**TASK DETAILS:**
Your reply should be the records below, duplicated exactly, with any picture removed.

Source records
------------------------------

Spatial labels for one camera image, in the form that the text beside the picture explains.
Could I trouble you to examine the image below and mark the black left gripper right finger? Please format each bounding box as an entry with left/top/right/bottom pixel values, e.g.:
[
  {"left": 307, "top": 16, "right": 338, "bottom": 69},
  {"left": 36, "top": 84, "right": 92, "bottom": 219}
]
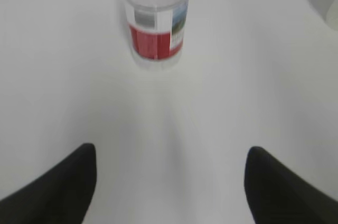
[{"left": 244, "top": 146, "right": 337, "bottom": 223}]

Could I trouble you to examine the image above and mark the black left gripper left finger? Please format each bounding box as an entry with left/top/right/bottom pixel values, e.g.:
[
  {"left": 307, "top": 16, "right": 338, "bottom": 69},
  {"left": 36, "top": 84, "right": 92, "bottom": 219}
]
[{"left": 1, "top": 143, "right": 96, "bottom": 223}]

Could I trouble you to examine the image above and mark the clear plastic water bottle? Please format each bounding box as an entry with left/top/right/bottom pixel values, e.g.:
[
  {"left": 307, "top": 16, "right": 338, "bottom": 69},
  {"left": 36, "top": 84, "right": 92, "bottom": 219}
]
[{"left": 120, "top": 0, "right": 189, "bottom": 69}]

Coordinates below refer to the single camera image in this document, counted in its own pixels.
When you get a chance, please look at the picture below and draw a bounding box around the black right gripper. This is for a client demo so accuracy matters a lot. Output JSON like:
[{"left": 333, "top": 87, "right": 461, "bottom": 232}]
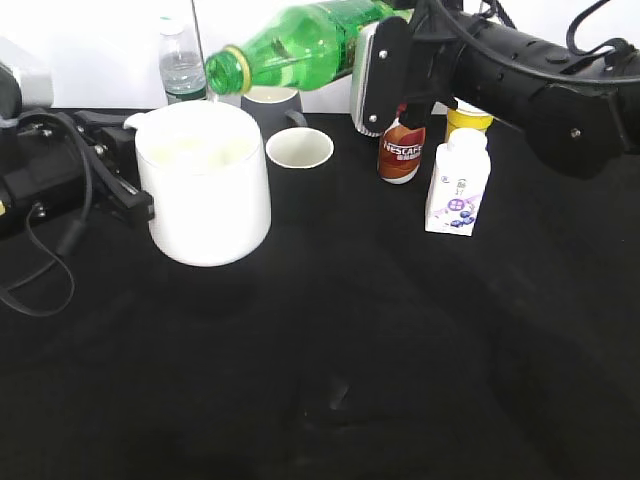
[{"left": 350, "top": 1, "right": 462, "bottom": 137}]

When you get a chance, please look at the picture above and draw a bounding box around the black ceramic mug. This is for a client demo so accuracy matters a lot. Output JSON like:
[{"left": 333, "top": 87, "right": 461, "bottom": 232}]
[{"left": 265, "top": 127, "right": 334, "bottom": 169}]

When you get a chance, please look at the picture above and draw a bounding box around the yellow paper cup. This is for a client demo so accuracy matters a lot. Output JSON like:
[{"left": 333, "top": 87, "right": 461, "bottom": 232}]
[{"left": 444, "top": 98, "right": 494, "bottom": 142}]

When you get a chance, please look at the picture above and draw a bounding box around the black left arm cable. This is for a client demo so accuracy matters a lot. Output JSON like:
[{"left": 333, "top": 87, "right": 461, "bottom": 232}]
[{"left": 0, "top": 112, "right": 95, "bottom": 318}]

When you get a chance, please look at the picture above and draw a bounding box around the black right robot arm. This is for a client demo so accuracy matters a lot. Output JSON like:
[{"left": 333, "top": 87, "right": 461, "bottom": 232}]
[{"left": 351, "top": 1, "right": 639, "bottom": 179}]

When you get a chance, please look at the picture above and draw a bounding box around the green Sprite soda bottle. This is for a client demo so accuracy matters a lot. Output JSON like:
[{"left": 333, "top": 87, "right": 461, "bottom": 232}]
[{"left": 204, "top": 0, "right": 413, "bottom": 95}]

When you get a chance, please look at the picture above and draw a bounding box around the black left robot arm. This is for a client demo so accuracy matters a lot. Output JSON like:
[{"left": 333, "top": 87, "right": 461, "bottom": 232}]
[{"left": 1, "top": 39, "right": 154, "bottom": 237}]

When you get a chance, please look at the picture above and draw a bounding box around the white blueberry yogurt carton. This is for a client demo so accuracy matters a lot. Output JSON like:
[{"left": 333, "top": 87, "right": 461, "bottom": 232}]
[{"left": 425, "top": 128, "right": 491, "bottom": 236}]

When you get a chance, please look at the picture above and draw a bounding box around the grey ceramic mug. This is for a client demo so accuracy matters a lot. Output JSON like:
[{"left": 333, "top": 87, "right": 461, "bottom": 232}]
[{"left": 240, "top": 86, "right": 308, "bottom": 141}]

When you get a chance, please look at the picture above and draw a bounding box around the clear water bottle green label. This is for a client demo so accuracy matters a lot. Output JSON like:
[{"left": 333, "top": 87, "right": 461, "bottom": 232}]
[{"left": 158, "top": 16, "right": 207, "bottom": 105}]

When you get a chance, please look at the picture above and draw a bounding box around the brown Nescafe coffee bottle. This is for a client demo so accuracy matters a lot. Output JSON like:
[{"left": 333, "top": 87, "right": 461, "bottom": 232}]
[{"left": 377, "top": 104, "right": 426, "bottom": 185}]

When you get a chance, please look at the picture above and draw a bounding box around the white ceramic mug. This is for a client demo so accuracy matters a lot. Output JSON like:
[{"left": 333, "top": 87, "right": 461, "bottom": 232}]
[{"left": 123, "top": 100, "right": 271, "bottom": 267}]

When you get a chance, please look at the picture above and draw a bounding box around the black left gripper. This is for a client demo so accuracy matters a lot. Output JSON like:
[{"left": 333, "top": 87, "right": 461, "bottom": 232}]
[{"left": 1, "top": 110, "right": 154, "bottom": 235}]

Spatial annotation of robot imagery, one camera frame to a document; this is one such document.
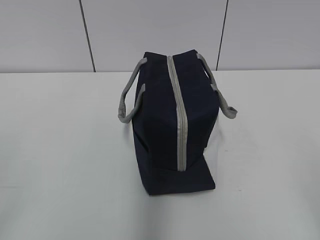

------------------------------

**SOLUTION FOR THIS TASK:**
Spatial labels for one camera image, in the form that the text beside the picture explains.
Could I trouble you to examine the image below and mark the black left gripper right finger? Please format each bounding box as an entry with left/top/right/bottom pixel values, e.g.:
[
  {"left": 307, "top": 16, "right": 338, "bottom": 69},
  {"left": 36, "top": 84, "right": 92, "bottom": 219}
]
[{"left": 244, "top": 146, "right": 337, "bottom": 223}]

Could I trouble you to examine the image above and mark the black left gripper left finger? Please format each bounding box as an entry with left/top/right/bottom pixel values, e.g.:
[
  {"left": 307, "top": 16, "right": 338, "bottom": 69},
  {"left": 36, "top": 84, "right": 92, "bottom": 219}
]
[{"left": 1, "top": 143, "right": 96, "bottom": 223}]

Could I trouble you to examine the image above and mark the clear plastic water bottle? Please format each bounding box as an entry with left/top/right/bottom pixel values, e.g.:
[
  {"left": 307, "top": 16, "right": 338, "bottom": 69},
  {"left": 36, "top": 84, "right": 92, "bottom": 219}
]
[{"left": 120, "top": 0, "right": 189, "bottom": 69}]

Coordinates below refer to the single camera image in this document, counted in its own pixels.
When you get a chance, please look at the picture below and draw a bounding box around the black right gripper. This is for a client demo so accuracy matters a lot. Output JSON like:
[{"left": 333, "top": 87, "right": 461, "bottom": 232}]
[{"left": 350, "top": 1, "right": 462, "bottom": 137}]

When you get a chance, please look at the picture above and draw a bounding box around the black ceramic mug. This is for a client demo so accuracy matters a lot. Output JSON like:
[{"left": 333, "top": 87, "right": 461, "bottom": 232}]
[{"left": 265, "top": 127, "right": 334, "bottom": 169}]

When you get a chance, please look at the picture above and draw a bounding box around the yellow paper cup. This is for a client demo so accuracy matters a lot. Output JSON like:
[{"left": 333, "top": 87, "right": 461, "bottom": 232}]
[{"left": 444, "top": 98, "right": 494, "bottom": 142}]

When you get a chance, please look at the picture above and draw a bounding box around the black left arm cable. This is for a client demo so accuracy matters a lot. Output JSON like:
[{"left": 333, "top": 87, "right": 461, "bottom": 232}]
[{"left": 0, "top": 112, "right": 95, "bottom": 318}]

When you get a chance, please look at the picture above and draw a bounding box around the black right robot arm. This is for a client demo so accuracy matters a lot. Output JSON like:
[{"left": 333, "top": 87, "right": 461, "bottom": 232}]
[{"left": 351, "top": 1, "right": 639, "bottom": 179}]

When you get a chance, please look at the picture above and draw a bounding box around the green Sprite soda bottle. This is for a client demo so accuracy matters a lot. Output JSON like:
[{"left": 333, "top": 87, "right": 461, "bottom": 232}]
[{"left": 204, "top": 0, "right": 413, "bottom": 95}]

When you get a chance, please look at the picture above and draw a bounding box around the black left robot arm. This is for a client demo so accuracy matters a lot. Output JSON like:
[{"left": 333, "top": 87, "right": 461, "bottom": 232}]
[{"left": 1, "top": 39, "right": 154, "bottom": 237}]

When you get a chance, please look at the picture above and draw a bounding box around the white blueberry yogurt carton. This is for a client demo so accuracy matters a lot. Output JSON like:
[{"left": 333, "top": 87, "right": 461, "bottom": 232}]
[{"left": 425, "top": 128, "right": 491, "bottom": 236}]

When you get a chance, please look at the picture above and draw a bounding box around the grey ceramic mug. This is for a client demo so accuracy matters a lot. Output JSON like:
[{"left": 333, "top": 87, "right": 461, "bottom": 232}]
[{"left": 240, "top": 86, "right": 308, "bottom": 141}]

When you get a chance, please look at the picture above and draw a bounding box around the clear water bottle green label. This is for a client demo so accuracy matters a lot. Output JSON like:
[{"left": 333, "top": 87, "right": 461, "bottom": 232}]
[{"left": 158, "top": 16, "right": 207, "bottom": 105}]

When you get a chance, please look at the picture above and draw a bounding box around the brown Nescafe coffee bottle. This is for a client demo so accuracy matters a lot. Output JSON like:
[{"left": 333, "top": 87, "right": 461, "bottom": 232}]
[{"left": 377, "top": 104, "right": 426, "bottom": 185}]

When you get a chance, please look at the picture above and draw a bounding box around the white ceramic mug. This is for a client demo so accuracy matters a lot. Output JSON like:
[{"left": 333, "top": 87, "right": 461, "bottom": 232}]
[{"left": 123, "top": 100, "right": 271, "bottom": 267}]

When you get a chance, please look at the picture above and draw a bounding box around the black left gripper. This is for a client demo so accuracy matters a lot. Output JSON like:
[{"left": 333, "top": 87, "right": 461, "bottom": 232}]
[{"left": 1, "top": 110, "right": 154, "bottom": 235}]

Spatial annotation of robot imagery, one camera frame to a document; this is one such document.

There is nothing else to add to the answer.